As we’ve seen, contracts are required to pass as part of build. Therefore the next release of the Sessions service must fulfill this contract. From contracts the stubs can be generated which the consumer can use for local testing. Both services can develop independently of each other just by using contracts.

Contracts methodology overview

These methodologies should hopefully give an overview of how to use contracts as part of the development process. This should not be taken as gospel as variations do exist on the exact steps. For example, the consumer when writing the contract should also create a basic implementation of the producer code to fulfil the contract. In another example, the consumer should tdd the functionality they require and then create the contract before submitting the pull request. The exact process that is put in place may vary by team. By understanding the core concepts and patterns of CDC the exact process that is put in place is an implementation detail.

If starting out on a journey to add contracts it should be noted that there is a cost to it. This cost is the setup time to incorporate contracts into a project and also the cost of writing the contracts. It is worth looking at tooling that can create contracts for you based on an OpenAPI Specification. At the time of writing there are a few projects that are available, though none are actively maintained so it is difficult to recommend any.

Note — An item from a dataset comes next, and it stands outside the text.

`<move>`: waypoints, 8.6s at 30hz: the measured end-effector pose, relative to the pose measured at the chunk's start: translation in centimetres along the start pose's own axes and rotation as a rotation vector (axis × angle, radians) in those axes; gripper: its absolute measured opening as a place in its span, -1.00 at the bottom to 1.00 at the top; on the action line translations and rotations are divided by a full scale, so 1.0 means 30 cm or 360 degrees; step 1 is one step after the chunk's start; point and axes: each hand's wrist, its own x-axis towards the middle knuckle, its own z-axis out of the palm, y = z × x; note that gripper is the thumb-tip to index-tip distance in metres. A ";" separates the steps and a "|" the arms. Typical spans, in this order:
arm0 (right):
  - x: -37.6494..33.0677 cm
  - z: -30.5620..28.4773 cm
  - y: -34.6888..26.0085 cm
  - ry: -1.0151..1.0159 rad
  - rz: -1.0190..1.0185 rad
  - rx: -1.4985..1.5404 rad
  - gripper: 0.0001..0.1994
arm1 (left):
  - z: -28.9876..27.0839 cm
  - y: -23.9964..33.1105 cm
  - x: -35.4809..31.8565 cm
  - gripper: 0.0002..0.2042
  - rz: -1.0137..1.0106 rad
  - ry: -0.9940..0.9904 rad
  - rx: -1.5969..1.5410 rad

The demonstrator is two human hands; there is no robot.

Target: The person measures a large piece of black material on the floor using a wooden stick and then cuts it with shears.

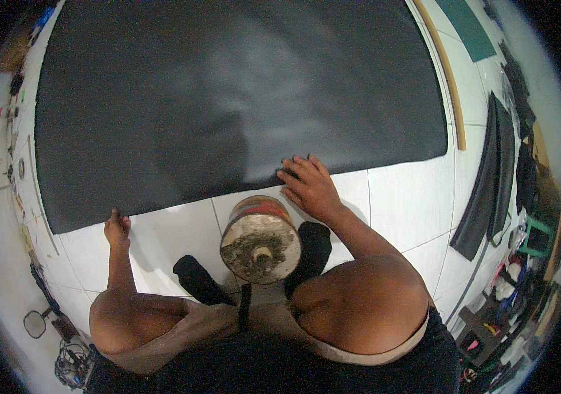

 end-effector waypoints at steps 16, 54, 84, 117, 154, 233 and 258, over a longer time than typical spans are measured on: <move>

API Contracts Storage and Publishing

Having seen how contracts work and methodologies of incorporating them to the development process the next question becomes where are contracts stored and how should they be published.

There are a few options for storing and publishing contracts and these again depend on the setup that is available to you and your organization.

Most commonly Contracts are stored along side the Producer code in version control (e.g., git). They can then be published alongside the Producer build into a artifact repository such as Artifactory. The contracts are then easily available for the Producer as part of the auto generated tests. Consumers that use the service can retrieve the contracts to generate stubs and can also submit new contracts for the project. The Producer has control over the contracts in the project and can ensure that undesired changes aren’t made or additional contracts are added. The downside to this approach is that in a large organization if can be difficult to find all the API services that use contracts.

Another option is to store all the contracts in a centralized location. A single location for all contracts is very useful as it also serves as a location to see other API interactions that are available. This central location would typically be a git repository, though if well organized could also be a folder structure. The downside to this approach is that unless organized and setup correctly it is possible and likely that contracts get pushed into a module that the producer has no intention on fulfilling.

Yet another option for storing contracts is to use a broker. The PACT contract framework has a broker product that can be used as a central location to host contracts. A broker can show all contracts that have been validated by the producer as the producer will publish those contracts have been fulfilled. A broker can also see who is using a contract to produce a network diagram, integrate with CI/CD pipelines and perform even more valuable information. With the pact broker a producer will be able to pull in submitted contracts to fulfill, it does not pull them in automatically. A broker seems to solve the problems of the previous suggestions, however, there is a setup cost and only the PACT framework has the PACT Broker product.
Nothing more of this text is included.